[Libre-soc-dev] 3D MESA Driver

Sun Aug 9 12:27:58 BST 2020

On Sunday, August 9, 2020, vivek pandya <vivekvpandya at gmail.com> wrote:

>
>>
>> however this will be done *automatically* by the hardware, precisely so
>> that you, as a compiler writer, do not have to massively complicate the
>> compiler (see "SIMD considered harmful" article).
>>
> I am not able to see much perf benefit except following things with this
> idea
> 1) PC increment will be skipped by doing loops in HW.
> 2) Interesting things will be load/store if we have capabilities to
> read/write 128 bits or 256 bits data in one cycle.
>

yes.  this is done by DataMerger.  while there are up to 8 LDST Units each
issuing one "element", the DataMerger is designed to spot batches of same
addresses i.e requests with the same top 4-5 bits.
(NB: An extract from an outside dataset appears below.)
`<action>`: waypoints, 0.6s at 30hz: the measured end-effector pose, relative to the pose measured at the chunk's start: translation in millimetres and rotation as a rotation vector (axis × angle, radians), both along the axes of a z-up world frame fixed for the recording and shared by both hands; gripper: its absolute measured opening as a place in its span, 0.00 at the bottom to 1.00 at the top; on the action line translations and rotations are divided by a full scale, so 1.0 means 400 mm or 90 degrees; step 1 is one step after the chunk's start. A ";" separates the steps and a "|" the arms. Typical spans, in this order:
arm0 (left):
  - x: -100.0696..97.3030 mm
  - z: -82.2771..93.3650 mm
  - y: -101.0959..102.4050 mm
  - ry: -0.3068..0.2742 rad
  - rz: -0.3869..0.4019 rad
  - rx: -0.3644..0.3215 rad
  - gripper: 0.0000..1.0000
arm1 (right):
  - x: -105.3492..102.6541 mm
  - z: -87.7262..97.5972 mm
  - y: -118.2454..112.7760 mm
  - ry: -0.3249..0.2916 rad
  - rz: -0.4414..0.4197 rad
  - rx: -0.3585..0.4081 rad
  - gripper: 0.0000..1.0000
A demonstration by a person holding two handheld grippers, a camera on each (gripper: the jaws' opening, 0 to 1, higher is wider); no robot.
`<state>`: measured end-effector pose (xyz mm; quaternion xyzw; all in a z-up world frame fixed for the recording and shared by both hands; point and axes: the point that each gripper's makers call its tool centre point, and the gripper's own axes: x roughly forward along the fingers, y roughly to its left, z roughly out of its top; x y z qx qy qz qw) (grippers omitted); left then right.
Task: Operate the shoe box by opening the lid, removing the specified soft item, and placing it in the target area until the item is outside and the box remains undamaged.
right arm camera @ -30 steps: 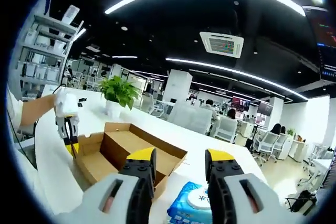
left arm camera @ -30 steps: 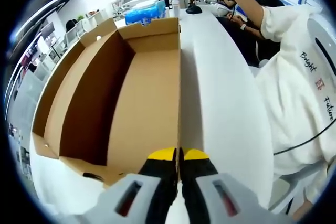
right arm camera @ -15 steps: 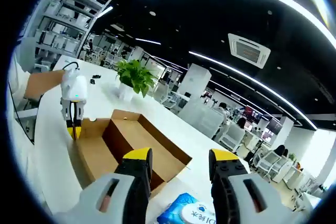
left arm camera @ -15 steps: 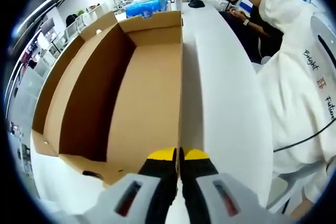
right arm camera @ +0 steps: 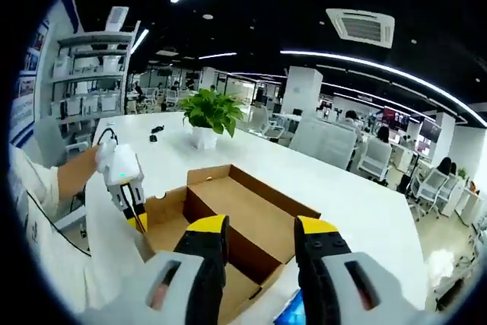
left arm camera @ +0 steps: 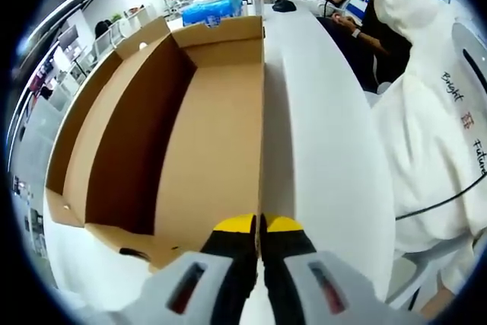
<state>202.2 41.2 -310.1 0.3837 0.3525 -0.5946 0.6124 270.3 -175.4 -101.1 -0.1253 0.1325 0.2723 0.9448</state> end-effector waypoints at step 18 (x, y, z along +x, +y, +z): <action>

those are then "merged" into a single massive 128 bit request (actually, 2
of them, odd and even based on bit 4 of the address).

>
> According to me, the compiler's task is not much simplified. As I can see,
> register allocation needs to be aware of VL and for that we need to extend
> the concept of liveness for vectors.
>

simon moll and robin have been working on VL for RISC-V, and ARM and NEC
have also been contributing to LLVM vector intrinsics.
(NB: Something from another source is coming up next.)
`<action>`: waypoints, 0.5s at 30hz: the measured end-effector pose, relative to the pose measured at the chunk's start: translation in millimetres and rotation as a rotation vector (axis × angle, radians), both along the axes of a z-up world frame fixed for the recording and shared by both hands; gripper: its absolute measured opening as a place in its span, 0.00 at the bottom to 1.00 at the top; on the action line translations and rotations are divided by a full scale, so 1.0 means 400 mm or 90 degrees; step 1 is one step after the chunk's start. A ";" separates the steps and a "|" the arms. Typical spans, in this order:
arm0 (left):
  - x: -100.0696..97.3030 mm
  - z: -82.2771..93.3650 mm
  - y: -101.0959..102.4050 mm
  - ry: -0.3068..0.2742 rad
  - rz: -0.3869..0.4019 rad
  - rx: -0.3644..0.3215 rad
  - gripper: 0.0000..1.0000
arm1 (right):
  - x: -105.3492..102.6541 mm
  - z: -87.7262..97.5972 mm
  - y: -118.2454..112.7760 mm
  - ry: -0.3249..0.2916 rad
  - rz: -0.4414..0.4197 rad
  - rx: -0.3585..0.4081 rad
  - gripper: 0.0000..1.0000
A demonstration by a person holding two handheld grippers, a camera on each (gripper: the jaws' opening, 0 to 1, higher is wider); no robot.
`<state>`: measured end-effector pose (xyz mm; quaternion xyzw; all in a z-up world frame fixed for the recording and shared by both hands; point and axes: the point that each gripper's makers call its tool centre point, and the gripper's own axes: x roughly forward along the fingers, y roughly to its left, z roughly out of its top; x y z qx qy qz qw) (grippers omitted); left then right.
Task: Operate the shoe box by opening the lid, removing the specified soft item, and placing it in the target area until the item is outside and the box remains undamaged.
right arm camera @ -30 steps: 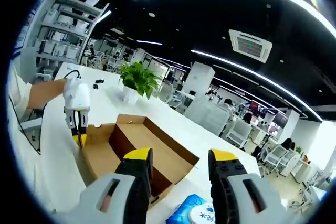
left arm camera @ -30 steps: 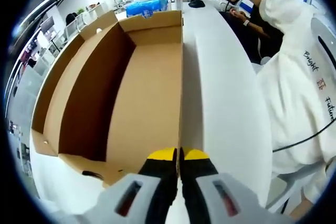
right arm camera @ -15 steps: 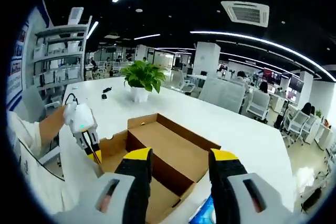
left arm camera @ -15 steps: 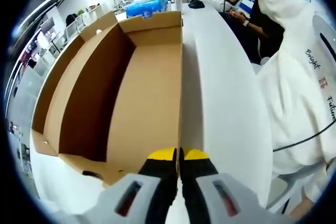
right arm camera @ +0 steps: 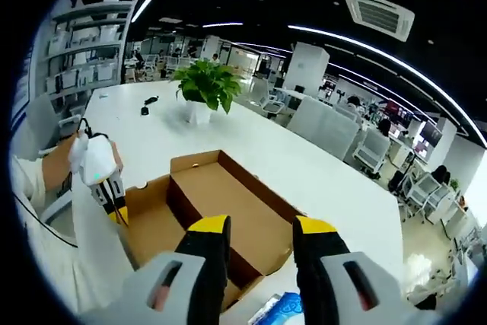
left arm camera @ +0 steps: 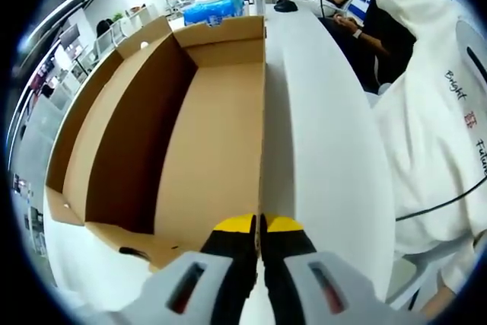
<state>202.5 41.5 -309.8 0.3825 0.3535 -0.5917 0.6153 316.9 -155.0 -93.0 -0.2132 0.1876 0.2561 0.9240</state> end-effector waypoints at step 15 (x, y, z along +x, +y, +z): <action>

it is ok but annoying to set a fixed VL (8 or 4) which would effectively
turn things into a SIMD-like ISA.

about that:
https://www.sigarch.org/simd-instructions-considered-harmful/

at least with VL it is possible to dynamically set the cleanup size.
goodbye SIMD mess.

> (For LLVM we might not need to extend but TOT PPC backend can't be used,
> so we need to modify it to adapt)
> I see that graphics API (vec2/3/4) can be directly mapped to VL.
> And it will be required to modify vectorization pass to convert loops to
> VL of appropriate size.
>

basically, see that article above for an example.  we are doing exactly the
same thing except replace vfmadd with "fmadd where registers are marked as
vectors".

if it is easier feel free to consider registers 32 to 128 as vectors whilst
leaving 0 to 31 as scalar.

they _can_ be mixed...

>
>>
>> so in this way, we do not have to invent vector instructions add8i,
>> add16i, add32i etc. we can simply use "addi" for all of them by setting
>> elwidth
>>
> This is very interesting. I would like some examples here.
> So if I say addi R4, R4, 2 VL=4 elwidth=8
> will it use 8 bits in R4,R5,R6,R7 ?
>

let me think it through.  R4 is 64 bit.  elwidth=8 means (c union analogy
here) use the int_regfile[4].b[loopindex]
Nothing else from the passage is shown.